Among the lines of the entries below, count those containing the word "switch" and answer with the number only.

^^^^^^^^^^^^^^^^

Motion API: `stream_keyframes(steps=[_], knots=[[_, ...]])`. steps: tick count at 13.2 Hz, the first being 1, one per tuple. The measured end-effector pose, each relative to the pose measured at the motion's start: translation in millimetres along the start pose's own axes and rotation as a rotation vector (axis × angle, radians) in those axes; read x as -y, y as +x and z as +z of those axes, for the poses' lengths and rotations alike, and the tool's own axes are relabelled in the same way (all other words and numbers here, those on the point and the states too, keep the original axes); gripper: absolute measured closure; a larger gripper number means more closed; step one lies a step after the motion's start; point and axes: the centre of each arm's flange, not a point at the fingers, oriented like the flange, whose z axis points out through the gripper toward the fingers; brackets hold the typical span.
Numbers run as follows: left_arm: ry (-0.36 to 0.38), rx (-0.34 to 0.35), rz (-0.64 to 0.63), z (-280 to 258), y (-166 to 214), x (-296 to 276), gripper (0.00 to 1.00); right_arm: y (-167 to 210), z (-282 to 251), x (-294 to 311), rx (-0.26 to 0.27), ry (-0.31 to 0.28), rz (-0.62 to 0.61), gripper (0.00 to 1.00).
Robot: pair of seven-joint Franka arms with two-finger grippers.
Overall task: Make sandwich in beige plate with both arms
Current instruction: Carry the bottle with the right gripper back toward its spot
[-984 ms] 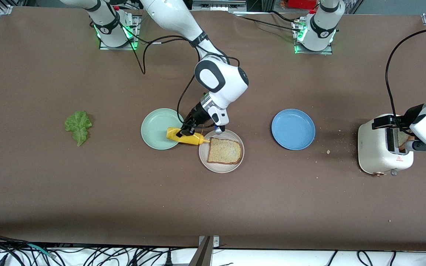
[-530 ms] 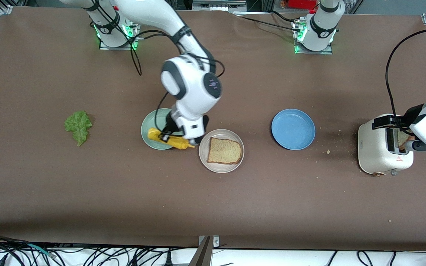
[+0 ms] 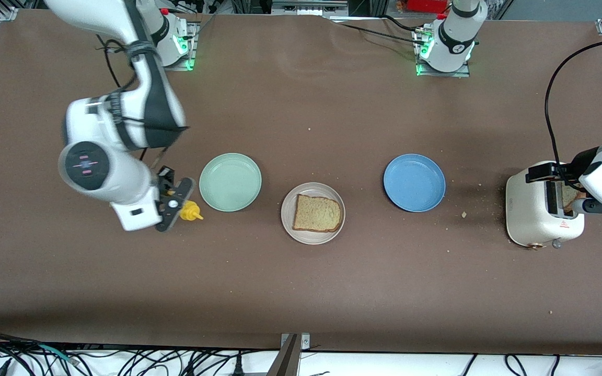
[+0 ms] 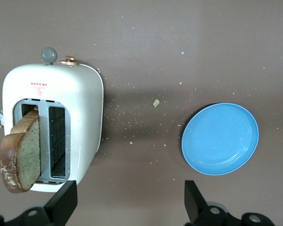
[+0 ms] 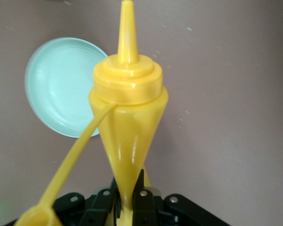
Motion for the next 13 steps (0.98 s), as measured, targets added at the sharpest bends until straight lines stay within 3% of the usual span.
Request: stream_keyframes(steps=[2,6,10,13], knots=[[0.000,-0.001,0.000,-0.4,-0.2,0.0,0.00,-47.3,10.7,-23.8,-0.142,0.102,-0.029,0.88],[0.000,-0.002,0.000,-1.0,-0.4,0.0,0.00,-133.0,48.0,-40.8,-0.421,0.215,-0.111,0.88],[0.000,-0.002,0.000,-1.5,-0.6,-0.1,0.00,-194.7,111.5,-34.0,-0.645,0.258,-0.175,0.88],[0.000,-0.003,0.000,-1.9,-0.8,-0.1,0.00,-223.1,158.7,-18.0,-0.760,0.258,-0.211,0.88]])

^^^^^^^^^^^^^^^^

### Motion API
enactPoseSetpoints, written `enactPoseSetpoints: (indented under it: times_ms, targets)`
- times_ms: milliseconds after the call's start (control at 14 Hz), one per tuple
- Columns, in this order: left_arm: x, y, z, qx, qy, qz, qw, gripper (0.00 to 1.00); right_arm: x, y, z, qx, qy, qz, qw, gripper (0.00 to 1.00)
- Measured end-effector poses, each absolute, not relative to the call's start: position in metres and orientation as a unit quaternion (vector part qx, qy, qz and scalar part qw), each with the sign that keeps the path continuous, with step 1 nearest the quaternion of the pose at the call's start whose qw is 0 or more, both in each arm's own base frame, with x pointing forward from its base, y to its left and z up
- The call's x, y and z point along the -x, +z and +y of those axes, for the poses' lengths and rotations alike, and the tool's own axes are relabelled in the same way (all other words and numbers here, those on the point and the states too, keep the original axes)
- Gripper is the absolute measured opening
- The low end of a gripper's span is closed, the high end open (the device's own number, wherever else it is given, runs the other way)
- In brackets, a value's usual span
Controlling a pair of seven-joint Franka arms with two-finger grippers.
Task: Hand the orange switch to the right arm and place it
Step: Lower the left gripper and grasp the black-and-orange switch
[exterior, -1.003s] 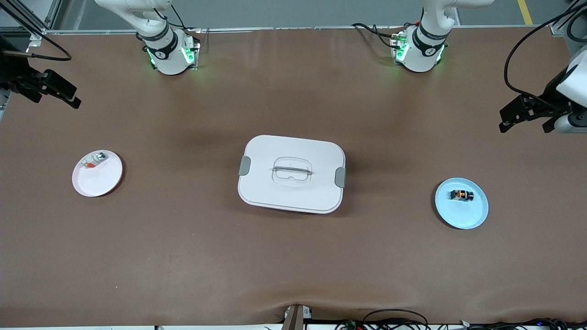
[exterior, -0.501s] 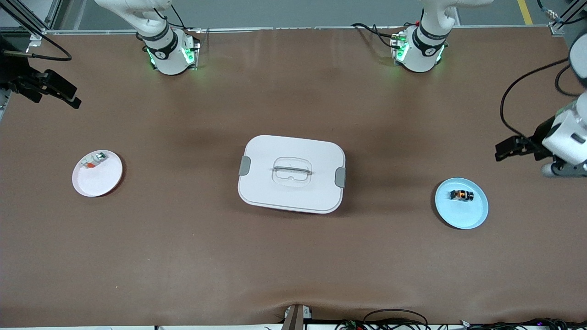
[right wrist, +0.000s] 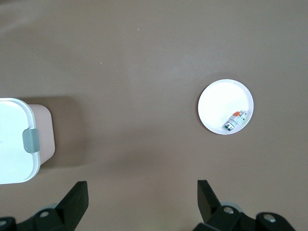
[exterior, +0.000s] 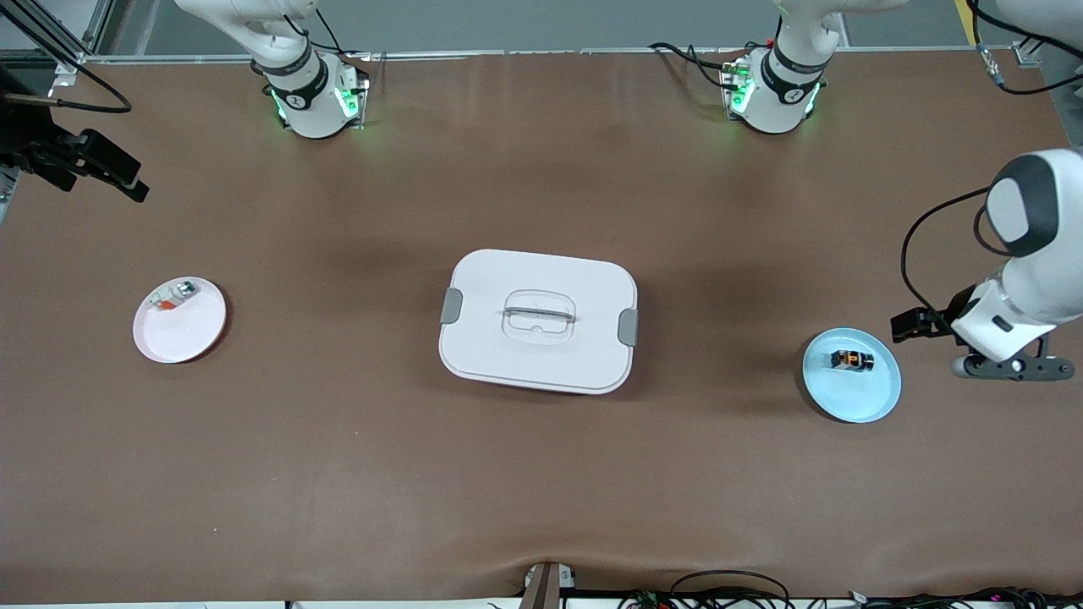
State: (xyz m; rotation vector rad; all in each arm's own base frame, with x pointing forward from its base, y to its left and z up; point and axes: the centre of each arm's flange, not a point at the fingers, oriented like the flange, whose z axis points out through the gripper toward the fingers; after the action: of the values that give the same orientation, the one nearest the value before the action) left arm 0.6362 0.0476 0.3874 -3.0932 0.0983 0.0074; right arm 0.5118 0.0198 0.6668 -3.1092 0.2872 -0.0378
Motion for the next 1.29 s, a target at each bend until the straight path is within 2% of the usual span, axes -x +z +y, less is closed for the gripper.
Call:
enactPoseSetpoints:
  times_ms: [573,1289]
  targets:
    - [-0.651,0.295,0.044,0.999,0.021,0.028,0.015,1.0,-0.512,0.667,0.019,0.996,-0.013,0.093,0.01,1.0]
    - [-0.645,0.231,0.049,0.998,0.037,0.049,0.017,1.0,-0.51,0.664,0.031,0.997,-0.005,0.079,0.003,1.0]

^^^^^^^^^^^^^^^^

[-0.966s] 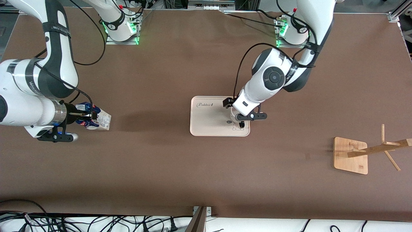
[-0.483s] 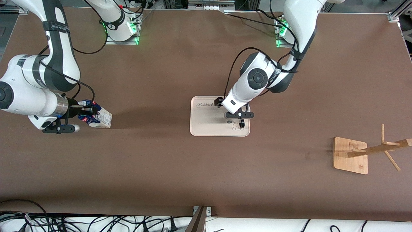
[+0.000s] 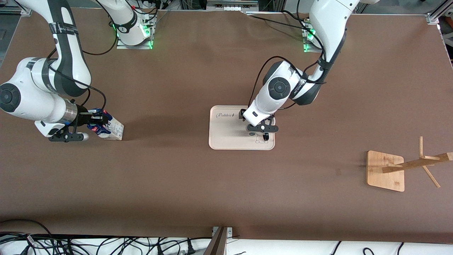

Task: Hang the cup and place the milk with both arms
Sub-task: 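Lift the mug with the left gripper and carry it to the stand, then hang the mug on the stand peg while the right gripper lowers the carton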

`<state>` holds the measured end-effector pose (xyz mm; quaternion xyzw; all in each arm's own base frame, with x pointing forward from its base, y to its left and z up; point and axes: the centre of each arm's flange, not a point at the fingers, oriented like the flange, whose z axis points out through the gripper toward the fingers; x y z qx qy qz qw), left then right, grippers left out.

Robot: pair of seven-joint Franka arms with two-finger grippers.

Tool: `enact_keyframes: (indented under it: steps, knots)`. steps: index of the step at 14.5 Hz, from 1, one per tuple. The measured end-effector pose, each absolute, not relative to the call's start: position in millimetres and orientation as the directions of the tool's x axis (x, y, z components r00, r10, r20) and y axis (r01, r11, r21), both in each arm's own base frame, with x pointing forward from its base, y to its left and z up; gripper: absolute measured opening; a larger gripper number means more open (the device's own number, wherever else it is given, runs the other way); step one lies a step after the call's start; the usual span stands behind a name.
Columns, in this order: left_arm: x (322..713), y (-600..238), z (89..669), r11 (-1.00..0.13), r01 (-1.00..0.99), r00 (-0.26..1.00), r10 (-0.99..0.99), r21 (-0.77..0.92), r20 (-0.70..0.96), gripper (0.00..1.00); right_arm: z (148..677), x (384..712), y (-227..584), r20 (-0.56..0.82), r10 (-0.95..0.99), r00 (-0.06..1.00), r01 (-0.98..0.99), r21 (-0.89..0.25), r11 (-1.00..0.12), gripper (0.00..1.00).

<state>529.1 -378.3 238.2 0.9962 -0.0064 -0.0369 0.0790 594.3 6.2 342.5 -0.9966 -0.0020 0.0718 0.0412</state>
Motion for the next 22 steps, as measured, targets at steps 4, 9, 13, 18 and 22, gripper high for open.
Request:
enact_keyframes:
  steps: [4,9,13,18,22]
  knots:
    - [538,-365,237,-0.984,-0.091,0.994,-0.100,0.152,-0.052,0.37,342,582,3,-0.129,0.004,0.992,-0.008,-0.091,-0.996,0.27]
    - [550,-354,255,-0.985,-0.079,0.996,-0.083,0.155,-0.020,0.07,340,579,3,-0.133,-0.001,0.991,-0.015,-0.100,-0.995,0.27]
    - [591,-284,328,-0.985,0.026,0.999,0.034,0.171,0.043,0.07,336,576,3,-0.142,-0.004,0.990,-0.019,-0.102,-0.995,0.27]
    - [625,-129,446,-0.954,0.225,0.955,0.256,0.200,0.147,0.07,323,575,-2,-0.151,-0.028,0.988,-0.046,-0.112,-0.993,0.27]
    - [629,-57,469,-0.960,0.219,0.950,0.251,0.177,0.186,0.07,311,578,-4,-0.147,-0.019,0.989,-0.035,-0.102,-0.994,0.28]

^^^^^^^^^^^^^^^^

◆ Response to the task
2